[Raw data]
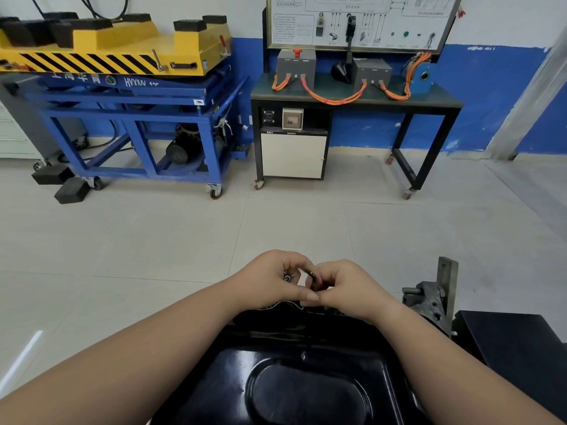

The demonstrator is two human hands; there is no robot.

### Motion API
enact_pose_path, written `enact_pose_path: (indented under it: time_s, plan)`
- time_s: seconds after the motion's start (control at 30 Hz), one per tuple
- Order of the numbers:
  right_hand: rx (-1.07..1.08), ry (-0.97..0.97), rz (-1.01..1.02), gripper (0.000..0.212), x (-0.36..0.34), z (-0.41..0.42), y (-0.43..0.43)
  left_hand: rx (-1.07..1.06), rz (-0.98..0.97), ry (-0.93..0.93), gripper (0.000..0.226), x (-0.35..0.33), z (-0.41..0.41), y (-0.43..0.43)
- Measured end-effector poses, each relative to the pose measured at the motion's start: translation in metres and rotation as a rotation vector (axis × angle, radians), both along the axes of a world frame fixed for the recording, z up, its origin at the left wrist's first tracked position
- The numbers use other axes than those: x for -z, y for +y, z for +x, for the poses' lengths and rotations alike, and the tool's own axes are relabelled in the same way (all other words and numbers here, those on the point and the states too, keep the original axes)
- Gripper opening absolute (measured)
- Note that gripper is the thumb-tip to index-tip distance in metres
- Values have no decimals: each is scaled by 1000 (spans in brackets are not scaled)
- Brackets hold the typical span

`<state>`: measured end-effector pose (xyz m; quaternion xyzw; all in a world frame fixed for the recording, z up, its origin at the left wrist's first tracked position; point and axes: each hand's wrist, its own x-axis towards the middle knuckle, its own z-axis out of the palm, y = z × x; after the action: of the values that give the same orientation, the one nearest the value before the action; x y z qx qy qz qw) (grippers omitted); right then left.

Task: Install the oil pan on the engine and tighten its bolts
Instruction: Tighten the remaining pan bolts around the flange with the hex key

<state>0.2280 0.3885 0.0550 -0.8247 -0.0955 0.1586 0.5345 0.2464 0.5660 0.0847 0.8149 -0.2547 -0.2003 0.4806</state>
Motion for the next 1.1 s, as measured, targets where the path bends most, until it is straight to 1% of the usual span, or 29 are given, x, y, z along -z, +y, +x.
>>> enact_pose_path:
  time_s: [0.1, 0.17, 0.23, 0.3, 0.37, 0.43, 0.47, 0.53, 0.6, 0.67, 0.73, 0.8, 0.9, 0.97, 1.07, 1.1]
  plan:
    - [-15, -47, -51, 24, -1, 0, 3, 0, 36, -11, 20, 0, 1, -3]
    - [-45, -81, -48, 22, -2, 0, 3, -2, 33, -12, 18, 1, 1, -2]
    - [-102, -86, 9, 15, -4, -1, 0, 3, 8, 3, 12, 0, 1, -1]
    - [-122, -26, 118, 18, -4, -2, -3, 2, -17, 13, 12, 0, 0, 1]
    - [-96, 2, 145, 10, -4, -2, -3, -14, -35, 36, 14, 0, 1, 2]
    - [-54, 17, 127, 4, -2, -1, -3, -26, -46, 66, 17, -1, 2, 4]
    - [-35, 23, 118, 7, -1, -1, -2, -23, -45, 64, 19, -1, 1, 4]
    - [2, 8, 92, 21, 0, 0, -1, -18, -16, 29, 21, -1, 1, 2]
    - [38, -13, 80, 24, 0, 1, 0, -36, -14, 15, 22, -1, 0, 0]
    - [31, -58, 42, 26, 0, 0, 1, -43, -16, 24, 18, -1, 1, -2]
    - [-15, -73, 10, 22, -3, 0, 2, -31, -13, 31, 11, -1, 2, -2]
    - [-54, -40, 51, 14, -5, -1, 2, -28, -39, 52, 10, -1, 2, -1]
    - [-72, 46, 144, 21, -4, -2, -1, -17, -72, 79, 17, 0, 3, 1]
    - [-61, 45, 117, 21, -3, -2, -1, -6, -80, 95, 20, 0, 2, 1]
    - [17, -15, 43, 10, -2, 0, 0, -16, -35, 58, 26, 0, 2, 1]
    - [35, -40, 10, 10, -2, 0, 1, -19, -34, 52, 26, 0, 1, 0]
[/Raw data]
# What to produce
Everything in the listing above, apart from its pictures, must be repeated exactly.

# Response to the exercise
The demonstrator is two human hands; there is no robot.

### Motion API
enact_pose_path, written `enact_pose_path: (indented under it: time_s, plan)`
- time_s: seconds after the motion's start (control at 30 Hz), one per tuple
- Order of the numbers:
  right_hand: rx (-1.07..1.08), ry (-0.97..0.97), rz (-1.01..1.02), gripper (0.000..0.212), x (-0.36..0.34), z (-0.41..0.42), y (-0.43..0.43)
  left_hand: rx (-1.07..1.06), rz (-0.98..0.97), ry (-0.93..0.93), gripper (0.000..0.226), x (-0.35..0.33), z (-0.41..0.41), y (-0.43..0.43)
- Measured end-effector poses, each relative to the pose measured at the motion's start: translation in metres and rotation as a rotation vector (axis × angle, radians), both along the axes of a world frame fixed for the recording, z up, its origin at the left wrist's first tracked position
- The numbers use other axes than those: x for -z, y for +y, z for +x, for the poses' lengths and rotations alike, and the tool's own axes are relabelled in the same way (all other words and numbers here, those on the point and the states too, keep the original axes)
- Gripper opening absolute (measured)
- Note that gripper is the thumb-tip to index-tip distance in metres
- Values have no decimals: each is scaled by 1000 (spans in brackets are not scaled)
- Brackets hold the typical span

`<state>`: measured end-effector pose (xyz m; quaternion xyzw; all in a world frame fixed for the recording, z up, its origin at the left wrist's first tracked position; point and axes: each hand's wrist, its own x-axis towards the middle knuckle, its own z-axis out of the palm, y = z × x; after the action: of the values that give the same orientation, the one nearest the value before the action; x y z qx qy qz qw) (grippers omitted); right then left.

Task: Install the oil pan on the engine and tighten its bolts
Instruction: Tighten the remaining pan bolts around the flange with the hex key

<state>0.2280 0.3885 0.0550 -0.8247 -0.0955 0.1586 0.5345 0.2464 0.5660 0.0847 0.8149 -0.2547 -0.2003 0.4806</state>
Motion for the next 1.1 s, as measured, targets where the path bends most, until it is straight to 1% of the usual span, or 29 are given, x, y, z along -z, +y, +x.
>>> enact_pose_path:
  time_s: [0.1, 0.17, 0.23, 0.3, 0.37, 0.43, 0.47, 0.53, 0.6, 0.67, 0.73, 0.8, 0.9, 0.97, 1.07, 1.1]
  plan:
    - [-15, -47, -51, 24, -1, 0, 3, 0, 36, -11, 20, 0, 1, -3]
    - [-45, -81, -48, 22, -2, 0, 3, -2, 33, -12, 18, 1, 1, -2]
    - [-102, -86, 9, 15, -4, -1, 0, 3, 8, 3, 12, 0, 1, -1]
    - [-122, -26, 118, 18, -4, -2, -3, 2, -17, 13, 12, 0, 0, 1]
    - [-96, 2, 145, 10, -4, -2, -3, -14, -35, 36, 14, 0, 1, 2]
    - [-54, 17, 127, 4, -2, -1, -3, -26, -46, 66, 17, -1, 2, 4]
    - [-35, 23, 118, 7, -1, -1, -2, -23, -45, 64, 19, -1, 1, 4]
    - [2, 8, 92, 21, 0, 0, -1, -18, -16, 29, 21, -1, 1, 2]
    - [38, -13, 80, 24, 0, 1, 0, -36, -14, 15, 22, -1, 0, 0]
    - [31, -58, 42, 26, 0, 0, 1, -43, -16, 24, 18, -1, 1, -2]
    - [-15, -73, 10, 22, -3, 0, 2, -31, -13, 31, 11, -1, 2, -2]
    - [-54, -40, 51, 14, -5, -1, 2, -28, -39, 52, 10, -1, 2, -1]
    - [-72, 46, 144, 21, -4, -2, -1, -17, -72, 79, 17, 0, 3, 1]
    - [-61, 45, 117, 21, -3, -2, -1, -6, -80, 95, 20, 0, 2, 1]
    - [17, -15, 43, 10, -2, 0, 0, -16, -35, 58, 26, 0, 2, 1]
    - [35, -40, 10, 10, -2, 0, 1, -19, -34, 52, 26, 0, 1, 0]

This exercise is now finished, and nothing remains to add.